Requirement: Write out the whole listing below so that every line matches exactly.

Input data:
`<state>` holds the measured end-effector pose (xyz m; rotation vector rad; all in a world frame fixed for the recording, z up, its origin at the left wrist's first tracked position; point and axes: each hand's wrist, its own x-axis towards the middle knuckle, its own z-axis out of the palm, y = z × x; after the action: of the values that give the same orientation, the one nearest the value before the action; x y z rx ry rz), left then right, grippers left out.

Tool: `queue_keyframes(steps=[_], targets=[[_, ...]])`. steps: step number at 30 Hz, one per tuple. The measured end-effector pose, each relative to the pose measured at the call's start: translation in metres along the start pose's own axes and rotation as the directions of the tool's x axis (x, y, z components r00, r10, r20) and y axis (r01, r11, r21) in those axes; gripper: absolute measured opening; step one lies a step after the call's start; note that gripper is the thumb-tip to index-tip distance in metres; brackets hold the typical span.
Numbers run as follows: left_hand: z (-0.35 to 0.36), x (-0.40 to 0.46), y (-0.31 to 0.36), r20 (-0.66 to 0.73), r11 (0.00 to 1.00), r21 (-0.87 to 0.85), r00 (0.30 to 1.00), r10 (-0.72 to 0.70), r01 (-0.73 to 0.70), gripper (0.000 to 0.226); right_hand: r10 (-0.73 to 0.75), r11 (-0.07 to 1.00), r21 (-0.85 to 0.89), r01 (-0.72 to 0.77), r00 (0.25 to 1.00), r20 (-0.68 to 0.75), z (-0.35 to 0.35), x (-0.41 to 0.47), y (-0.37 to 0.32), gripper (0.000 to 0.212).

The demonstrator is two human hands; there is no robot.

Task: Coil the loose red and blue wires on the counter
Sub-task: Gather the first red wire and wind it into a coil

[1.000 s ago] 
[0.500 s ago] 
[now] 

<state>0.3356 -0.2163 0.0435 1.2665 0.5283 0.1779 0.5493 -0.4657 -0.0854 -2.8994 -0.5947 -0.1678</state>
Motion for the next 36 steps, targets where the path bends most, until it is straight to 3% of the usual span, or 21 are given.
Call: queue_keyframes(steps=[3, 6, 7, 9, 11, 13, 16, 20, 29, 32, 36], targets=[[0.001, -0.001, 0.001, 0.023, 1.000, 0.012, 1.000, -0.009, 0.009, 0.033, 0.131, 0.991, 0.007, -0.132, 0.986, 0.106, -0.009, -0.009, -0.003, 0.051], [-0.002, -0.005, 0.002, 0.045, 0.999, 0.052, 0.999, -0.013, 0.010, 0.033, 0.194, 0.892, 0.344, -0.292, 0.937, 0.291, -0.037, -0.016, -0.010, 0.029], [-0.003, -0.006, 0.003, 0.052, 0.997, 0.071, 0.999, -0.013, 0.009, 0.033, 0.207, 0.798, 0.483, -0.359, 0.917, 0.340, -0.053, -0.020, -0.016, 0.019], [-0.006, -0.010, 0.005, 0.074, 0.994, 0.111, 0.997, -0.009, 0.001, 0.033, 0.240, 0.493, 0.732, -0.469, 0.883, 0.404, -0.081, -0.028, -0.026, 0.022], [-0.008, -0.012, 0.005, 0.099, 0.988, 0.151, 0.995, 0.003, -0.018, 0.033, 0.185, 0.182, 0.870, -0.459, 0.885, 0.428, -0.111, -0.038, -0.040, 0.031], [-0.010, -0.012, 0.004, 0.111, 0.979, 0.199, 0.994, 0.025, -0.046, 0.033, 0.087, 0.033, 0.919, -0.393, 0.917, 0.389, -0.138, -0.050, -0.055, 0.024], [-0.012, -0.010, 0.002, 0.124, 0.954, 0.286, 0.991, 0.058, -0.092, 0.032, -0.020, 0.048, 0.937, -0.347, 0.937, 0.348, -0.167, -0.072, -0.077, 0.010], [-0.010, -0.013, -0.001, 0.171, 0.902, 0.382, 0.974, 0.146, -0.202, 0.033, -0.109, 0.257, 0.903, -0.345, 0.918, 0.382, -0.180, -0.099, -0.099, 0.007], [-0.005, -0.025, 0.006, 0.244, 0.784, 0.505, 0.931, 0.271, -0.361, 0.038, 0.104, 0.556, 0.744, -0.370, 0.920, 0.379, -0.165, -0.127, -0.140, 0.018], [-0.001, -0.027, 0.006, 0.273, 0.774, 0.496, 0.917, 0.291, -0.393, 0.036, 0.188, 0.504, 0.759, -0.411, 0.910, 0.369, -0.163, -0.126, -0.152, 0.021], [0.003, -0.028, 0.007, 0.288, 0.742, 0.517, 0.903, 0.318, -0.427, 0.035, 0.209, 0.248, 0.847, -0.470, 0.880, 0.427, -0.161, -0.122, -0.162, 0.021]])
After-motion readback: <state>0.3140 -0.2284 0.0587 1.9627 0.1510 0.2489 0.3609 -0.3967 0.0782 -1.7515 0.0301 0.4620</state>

Response to this task:
`<state>` holds the measured end-effector pose (xyz m; rotation vector rad; all in a world frame fixed for the recording, z up, its origin at the left wrist's first tracked position; point and axes: each hand's wrist, its own x-axis towards the middle knuckle, its own z-axis out of the palm, y = z × x; after the action: of the values that give the same orientation, the one nearest the value before the action; x y z rx ry rz), left then right, grippers left out.

Tool: `queue_keyframes(steps=[_], targets=[[_, ...]])`. steps: step number at 30 Hz, one per tuple. The measured end-effector pose, each relative to the pose measured at the call's start: translation in metres along the start pose's own axes and rotation as the directions of the tool's x axis (x, y, z components r00, r10, r20) and y axis (r01, r11, r21) in those axes; gripper: absolute measured opening; step one lies a step after the call's start; note that gripper is the thumb-tip to index-tip distance in metres; brackets hold the typical span.
Numbers run as follows: left_hand: z (-0.35 to 0.36), x (-0.40 to 0.46), y (-0.31 to 0.36), r20 (-0.66 to 0.73), r11 (0.00 to 1.00), r21 (-0.87 to 0.85), r00 (0.30 to 1.00), r10 (-0.72 to 0.70), r01 (-0.73 to 0.70), gripper (0.000 to 0.226); right_hand: r10 (-0.73 to 0.75), r11 (-0.07 to 1.00), r21 (-0.85 to 0.89), r01 (-0.72 to 0.77), r00 (0.25 to 1.00), r20 (-0.68 to 0.75), z (-0.35 to 0.35), x (-0.41 to 0.47), y (-0.37 to 0.32), gripper (0.000 to 0.212).

The demonstrator is two human hands; there is no robot.

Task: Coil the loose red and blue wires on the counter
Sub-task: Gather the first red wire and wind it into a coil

[1.000 s ago] 
[0.500 s ago] 
[now] 

<state>0.3356 -0.2163 0.0435 1.2665 0.5283 0.1779 0.5493 -0.4657 -0.0854 -2.8994 -0.5947 -0.1678</state>
Motion for the next 36 steps, targets where the path bends most, until it is straight to 3% of the usual span, or 21 are given.
Call: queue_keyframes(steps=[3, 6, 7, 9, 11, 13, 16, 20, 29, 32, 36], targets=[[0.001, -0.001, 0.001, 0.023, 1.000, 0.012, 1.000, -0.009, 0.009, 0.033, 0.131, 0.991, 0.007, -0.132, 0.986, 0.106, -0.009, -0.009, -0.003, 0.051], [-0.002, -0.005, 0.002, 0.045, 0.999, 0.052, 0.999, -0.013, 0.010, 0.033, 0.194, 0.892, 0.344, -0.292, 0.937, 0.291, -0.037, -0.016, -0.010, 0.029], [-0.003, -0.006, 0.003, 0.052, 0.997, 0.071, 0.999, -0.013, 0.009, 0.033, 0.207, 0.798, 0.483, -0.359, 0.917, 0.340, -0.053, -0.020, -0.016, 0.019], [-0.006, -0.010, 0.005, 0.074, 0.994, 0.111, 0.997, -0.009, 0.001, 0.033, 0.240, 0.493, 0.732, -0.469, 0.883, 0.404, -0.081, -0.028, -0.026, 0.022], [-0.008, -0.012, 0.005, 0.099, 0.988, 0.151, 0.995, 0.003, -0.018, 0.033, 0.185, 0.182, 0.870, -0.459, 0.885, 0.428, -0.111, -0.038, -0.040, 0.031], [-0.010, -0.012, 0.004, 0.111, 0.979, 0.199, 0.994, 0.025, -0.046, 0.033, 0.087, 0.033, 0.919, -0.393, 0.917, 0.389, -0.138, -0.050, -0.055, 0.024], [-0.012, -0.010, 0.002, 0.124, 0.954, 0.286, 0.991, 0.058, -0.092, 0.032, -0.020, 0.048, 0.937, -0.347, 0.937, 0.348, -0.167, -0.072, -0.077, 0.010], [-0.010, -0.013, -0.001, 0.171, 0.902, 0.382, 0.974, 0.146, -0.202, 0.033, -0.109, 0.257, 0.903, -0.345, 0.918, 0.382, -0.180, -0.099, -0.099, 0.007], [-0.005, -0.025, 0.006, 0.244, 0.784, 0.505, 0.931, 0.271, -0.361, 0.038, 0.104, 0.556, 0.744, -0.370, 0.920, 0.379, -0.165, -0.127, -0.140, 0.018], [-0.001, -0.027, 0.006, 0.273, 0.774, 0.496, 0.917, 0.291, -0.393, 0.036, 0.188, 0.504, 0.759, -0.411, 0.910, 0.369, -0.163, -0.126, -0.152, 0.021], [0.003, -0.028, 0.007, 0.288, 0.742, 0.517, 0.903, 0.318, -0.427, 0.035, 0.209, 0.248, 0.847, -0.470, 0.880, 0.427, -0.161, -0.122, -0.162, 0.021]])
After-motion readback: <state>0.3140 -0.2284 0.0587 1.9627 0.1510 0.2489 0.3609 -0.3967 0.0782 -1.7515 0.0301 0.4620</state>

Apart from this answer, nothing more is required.